Starting with the line containing "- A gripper" and going on through the line containing "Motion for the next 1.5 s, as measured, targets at", return the lines of the data below exactly, and only those.

**Exercise data**
[Start of section]

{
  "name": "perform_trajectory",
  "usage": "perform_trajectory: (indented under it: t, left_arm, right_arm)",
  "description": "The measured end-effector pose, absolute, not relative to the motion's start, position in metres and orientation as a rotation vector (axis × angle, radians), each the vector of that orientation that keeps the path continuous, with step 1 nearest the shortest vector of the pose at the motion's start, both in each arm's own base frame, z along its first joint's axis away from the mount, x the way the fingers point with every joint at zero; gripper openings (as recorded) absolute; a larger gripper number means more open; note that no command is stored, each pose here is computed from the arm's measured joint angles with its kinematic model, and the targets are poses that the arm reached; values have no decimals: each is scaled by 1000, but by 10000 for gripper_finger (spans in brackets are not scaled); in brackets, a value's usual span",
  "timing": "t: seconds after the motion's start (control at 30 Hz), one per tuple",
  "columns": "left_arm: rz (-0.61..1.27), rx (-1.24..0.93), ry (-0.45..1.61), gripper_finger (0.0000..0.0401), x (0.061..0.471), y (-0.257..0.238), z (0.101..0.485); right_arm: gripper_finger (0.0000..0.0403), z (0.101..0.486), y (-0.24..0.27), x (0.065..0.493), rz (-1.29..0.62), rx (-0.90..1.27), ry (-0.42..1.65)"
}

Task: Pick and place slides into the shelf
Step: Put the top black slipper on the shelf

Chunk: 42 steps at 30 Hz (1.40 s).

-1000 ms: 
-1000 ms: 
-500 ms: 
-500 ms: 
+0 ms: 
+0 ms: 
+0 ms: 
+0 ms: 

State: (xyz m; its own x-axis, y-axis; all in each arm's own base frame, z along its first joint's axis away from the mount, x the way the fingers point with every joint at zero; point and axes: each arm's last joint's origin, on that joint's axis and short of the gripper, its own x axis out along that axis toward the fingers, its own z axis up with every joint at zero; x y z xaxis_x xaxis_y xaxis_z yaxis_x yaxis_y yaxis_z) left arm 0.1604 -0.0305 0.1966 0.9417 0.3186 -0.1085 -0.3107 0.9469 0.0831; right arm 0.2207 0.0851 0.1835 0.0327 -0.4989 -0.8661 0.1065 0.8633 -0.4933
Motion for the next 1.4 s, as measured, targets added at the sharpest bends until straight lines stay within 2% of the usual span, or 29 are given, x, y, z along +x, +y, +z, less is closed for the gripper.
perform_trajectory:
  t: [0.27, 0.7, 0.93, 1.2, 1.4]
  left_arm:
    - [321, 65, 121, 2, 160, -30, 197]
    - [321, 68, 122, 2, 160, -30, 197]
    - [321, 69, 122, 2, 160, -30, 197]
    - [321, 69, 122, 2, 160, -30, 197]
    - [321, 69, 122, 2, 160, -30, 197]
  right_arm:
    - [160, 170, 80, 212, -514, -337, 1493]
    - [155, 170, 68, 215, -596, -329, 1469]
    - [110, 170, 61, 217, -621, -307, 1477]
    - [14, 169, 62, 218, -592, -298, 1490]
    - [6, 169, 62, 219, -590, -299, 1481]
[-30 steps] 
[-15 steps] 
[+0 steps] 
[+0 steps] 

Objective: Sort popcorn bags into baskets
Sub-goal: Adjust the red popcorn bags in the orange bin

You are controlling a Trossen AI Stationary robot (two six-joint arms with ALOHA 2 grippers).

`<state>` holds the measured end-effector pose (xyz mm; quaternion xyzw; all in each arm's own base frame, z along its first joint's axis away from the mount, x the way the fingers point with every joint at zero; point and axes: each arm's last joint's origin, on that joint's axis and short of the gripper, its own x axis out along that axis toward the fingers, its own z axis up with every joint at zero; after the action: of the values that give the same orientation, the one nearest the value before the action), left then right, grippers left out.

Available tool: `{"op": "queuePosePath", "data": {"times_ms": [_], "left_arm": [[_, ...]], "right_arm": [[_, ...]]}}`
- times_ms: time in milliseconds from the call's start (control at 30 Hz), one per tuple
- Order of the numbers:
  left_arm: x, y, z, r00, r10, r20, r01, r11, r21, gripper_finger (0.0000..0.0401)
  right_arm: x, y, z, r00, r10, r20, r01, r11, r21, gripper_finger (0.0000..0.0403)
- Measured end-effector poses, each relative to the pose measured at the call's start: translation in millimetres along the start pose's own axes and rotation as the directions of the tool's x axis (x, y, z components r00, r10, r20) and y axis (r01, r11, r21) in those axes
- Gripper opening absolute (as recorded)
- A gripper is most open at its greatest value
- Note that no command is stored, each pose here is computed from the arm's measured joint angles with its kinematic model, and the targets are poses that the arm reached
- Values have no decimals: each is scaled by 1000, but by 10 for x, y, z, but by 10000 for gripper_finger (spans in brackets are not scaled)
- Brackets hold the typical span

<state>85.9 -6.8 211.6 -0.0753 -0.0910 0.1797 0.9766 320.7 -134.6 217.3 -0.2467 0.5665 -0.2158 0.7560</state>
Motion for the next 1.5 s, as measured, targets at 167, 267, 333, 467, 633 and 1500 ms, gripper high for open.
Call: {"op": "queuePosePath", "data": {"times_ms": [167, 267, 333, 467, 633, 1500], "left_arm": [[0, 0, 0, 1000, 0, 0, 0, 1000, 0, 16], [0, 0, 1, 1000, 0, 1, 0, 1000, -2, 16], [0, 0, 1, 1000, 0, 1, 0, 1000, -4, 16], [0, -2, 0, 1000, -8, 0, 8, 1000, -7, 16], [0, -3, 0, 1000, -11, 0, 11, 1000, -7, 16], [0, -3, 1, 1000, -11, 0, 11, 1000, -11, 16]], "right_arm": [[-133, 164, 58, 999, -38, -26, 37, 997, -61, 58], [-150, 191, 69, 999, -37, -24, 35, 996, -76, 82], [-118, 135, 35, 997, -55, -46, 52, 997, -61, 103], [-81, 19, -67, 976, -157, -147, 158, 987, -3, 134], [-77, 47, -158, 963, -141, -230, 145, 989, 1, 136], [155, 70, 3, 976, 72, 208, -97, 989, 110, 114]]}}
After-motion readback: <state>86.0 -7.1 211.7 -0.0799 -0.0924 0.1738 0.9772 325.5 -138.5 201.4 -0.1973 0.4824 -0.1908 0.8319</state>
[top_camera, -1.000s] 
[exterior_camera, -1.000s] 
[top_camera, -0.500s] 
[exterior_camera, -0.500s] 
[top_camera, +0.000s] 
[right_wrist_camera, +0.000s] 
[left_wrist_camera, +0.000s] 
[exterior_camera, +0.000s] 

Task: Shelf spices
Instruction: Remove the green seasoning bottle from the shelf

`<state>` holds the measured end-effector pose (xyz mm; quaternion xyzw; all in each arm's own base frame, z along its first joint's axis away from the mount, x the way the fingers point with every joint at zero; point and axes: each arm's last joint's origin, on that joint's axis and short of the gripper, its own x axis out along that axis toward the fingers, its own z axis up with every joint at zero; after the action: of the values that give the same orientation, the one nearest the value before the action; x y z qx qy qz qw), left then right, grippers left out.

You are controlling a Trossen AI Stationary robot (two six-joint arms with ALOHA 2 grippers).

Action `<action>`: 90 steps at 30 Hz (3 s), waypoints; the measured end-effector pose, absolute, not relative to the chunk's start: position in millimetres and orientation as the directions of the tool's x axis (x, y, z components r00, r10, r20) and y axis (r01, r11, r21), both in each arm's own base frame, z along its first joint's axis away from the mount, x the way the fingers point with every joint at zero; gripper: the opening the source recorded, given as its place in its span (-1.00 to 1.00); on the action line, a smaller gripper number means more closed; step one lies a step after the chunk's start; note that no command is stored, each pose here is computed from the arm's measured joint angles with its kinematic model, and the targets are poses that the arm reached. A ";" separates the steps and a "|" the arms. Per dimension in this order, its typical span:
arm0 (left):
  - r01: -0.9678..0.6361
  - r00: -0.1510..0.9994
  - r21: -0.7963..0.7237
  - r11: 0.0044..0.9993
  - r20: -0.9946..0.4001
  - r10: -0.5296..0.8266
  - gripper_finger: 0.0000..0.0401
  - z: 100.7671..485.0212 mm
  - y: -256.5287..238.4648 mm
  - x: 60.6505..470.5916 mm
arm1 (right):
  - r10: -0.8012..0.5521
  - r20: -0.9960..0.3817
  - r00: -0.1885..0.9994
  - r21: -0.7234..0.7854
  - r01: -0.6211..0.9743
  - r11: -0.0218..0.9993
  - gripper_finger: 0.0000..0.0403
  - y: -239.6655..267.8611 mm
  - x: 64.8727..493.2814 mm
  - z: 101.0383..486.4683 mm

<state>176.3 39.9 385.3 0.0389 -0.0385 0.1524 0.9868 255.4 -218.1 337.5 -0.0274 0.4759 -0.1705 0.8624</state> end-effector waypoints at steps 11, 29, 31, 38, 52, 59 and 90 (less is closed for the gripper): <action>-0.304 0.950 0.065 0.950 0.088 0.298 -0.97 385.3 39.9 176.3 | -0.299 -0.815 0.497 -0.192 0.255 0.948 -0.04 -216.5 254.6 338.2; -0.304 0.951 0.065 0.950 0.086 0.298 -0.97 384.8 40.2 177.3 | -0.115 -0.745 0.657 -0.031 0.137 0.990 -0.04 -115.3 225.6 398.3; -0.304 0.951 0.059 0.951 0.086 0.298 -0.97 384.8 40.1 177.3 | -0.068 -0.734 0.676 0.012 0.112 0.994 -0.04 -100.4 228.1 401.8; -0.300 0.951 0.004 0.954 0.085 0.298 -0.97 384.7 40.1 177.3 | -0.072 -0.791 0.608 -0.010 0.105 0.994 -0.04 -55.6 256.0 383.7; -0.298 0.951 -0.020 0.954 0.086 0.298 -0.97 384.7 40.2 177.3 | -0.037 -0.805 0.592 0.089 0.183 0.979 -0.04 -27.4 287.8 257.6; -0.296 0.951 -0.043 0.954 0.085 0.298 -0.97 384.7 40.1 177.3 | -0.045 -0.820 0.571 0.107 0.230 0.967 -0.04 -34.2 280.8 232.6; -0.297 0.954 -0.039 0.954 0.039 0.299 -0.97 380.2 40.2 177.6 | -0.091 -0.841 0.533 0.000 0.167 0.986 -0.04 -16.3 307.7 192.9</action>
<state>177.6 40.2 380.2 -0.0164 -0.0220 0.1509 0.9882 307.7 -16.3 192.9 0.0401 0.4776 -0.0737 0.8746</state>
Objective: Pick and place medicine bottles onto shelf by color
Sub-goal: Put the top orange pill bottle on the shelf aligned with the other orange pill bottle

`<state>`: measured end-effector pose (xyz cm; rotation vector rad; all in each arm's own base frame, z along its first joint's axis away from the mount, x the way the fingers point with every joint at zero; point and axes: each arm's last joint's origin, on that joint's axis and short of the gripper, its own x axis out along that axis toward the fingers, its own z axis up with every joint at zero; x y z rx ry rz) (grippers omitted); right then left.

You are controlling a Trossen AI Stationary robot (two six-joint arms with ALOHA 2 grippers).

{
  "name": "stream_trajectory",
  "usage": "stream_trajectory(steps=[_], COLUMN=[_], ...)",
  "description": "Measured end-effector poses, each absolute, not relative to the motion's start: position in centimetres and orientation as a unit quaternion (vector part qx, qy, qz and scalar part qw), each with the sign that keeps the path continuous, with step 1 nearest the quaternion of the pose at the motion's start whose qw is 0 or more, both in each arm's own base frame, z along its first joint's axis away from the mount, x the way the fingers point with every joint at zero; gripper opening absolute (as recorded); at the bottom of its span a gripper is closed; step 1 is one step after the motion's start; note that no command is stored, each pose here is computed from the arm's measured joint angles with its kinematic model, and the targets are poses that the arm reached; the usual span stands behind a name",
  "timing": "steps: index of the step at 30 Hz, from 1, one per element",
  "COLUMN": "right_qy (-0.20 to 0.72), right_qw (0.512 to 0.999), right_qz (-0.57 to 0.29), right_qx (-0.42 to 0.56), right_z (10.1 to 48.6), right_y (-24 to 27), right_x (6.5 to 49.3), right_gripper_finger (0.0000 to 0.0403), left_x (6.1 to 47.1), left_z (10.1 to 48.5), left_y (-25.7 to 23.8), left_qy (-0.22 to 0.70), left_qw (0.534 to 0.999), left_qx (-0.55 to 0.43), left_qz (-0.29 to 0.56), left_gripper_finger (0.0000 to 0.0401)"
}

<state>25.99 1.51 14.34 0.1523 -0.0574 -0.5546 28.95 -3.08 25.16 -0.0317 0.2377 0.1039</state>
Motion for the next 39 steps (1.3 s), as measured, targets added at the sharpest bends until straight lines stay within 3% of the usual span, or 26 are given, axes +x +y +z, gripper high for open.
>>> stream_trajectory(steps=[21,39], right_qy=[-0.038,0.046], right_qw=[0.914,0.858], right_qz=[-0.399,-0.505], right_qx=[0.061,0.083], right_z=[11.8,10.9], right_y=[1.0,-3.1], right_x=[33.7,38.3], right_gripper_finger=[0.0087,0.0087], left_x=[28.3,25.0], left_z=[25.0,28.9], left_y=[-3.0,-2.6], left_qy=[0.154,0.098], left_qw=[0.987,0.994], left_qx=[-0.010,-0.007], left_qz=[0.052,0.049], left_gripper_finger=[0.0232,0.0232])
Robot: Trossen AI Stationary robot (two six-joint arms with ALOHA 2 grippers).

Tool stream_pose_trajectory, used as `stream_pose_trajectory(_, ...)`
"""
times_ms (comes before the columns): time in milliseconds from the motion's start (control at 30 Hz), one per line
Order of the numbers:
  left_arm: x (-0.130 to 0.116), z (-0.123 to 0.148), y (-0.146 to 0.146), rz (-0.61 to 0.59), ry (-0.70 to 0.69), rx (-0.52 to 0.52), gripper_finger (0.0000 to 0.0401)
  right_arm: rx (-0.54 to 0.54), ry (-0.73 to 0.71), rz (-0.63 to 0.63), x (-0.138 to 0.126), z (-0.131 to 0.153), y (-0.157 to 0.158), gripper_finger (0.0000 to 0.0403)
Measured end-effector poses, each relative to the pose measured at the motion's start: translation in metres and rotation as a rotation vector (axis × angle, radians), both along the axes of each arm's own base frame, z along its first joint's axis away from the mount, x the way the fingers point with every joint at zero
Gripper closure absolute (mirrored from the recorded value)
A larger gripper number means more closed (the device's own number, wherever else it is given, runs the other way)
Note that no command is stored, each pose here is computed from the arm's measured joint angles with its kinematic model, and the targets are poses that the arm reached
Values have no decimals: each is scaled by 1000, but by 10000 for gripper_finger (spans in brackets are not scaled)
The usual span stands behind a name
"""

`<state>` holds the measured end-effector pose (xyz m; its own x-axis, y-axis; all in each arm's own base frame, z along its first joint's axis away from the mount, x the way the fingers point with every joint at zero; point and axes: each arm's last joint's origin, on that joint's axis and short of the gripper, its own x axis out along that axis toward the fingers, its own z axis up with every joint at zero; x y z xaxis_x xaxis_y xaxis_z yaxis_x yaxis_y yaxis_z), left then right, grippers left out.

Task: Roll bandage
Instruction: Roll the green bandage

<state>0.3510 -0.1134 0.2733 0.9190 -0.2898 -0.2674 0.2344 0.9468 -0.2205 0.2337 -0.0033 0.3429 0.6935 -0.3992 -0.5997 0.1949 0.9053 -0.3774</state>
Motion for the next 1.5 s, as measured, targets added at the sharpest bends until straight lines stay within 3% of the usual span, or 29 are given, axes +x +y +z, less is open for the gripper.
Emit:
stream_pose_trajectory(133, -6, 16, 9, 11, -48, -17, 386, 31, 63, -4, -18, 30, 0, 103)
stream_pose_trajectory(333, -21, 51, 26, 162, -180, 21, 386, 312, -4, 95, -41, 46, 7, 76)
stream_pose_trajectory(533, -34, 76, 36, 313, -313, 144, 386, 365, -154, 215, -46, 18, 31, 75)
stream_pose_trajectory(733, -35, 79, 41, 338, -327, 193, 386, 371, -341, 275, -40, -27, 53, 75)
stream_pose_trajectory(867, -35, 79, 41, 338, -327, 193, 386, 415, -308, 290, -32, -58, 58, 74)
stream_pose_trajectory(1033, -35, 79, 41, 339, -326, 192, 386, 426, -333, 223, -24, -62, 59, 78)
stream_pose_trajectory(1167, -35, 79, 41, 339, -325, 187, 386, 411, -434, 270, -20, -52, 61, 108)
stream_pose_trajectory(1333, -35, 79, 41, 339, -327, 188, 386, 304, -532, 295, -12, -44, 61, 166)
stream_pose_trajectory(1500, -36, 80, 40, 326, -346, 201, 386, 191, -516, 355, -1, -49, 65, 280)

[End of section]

**Written response**
- A gripper is most open at its greatest value
- Note that no command is stored, each pose here is computed from the arm's measured joint angles with its kinematic model, and the targets are poses that the arm reached
- Values have no decimals: each is scaled by 1000, but by 10 for x, y, z, but by 10000 for gripper_finger (spans in brackets are not scaled)
- Brackets hold the typical span

<state>85.9 -6.8 211.6 -0.0753 -0.0910 0.1797 0.9766 320.7 -134.6 217.3 -0.2467 0.5665 -0.2158 0.7560</state>
Motion for the next 1.5 s, as measured, targets at 167, 267, 333, 467, 633 and 1500 ms, gripper high for open.

A complete answer has now been given to the exercise.